§ **Stored data**
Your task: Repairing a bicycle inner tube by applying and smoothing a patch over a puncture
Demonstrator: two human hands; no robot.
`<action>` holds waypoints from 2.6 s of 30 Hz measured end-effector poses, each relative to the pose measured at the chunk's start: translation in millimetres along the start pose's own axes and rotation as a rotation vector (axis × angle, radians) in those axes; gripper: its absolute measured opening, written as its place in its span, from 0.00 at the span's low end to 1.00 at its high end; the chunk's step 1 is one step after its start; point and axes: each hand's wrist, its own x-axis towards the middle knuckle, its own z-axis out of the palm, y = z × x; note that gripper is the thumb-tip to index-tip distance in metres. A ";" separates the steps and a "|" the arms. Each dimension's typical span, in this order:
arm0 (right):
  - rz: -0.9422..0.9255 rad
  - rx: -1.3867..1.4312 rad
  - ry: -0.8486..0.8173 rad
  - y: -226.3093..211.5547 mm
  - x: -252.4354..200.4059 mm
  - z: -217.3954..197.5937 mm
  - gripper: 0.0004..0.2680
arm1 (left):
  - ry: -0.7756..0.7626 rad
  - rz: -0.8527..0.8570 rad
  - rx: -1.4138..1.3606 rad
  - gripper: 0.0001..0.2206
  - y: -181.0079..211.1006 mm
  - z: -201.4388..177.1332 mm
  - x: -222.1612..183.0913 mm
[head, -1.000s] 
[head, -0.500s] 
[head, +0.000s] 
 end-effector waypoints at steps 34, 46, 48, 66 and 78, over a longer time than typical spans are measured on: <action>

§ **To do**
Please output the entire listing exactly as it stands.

§ **Task response**
Your task: Repairing a bicycle inner tube by applying and smoothing a patch over a puncture
Demonstrator: two human hands; no robot.
`<action>` holds waypoints from 2.6 s of 30 Hz measured end-effector poses, each relative to the pose measured at the chunk's start: translation in millimetres along the start pose's own axes and rotation as a rotation vector (axis × angle, radians) in those axes; gripper: its absolute measured opening, written as its place in its span, from 0.00 at the span's low end to 1.00 at its high end; the chunk's step 1 is one step after its start; point and axes: each hand's wrist, its own x-axis towards the middle knuckle, its own z-axis out of the palm, y = z × x; note that gripper is the thumb-tip to index-tip distance in metres. A ";" separates the steps and a "|" the arms. Each dimension's typical span, in this order:
arm0 (right):
  - rz: -0.9422..0.9255 rad
  - rx: -1.3867..1.4312 rad
  - ry: -0.8486..0.8173 rad
  - y: -226.3093..211.5547 mm
  - x: -252.4354..200.4059 mm
  - z: -217.3954..197.5937 mm
  - gripper: 0.0004..0.2680
arm1 (left):
  - ry: -0.7756..0.7626 rad
  - rz: -0.8527..0.8570 rad
  - rx: -1.4138..1.3606 rad
  - gripper: 0.0001..0.2206
  - y: -181.0079..211.1006 mm
  - z: -201.4388..177.1332 mm
  - x: -222.1612..183.0913 mm
[head, -1.000s] 
[head, -0.500s] 
[head, +0.000s] 
 end-effector waypoints at steps 34, 46, 48, 66 and 78, over a longer time than typical spans are measured on: <action>

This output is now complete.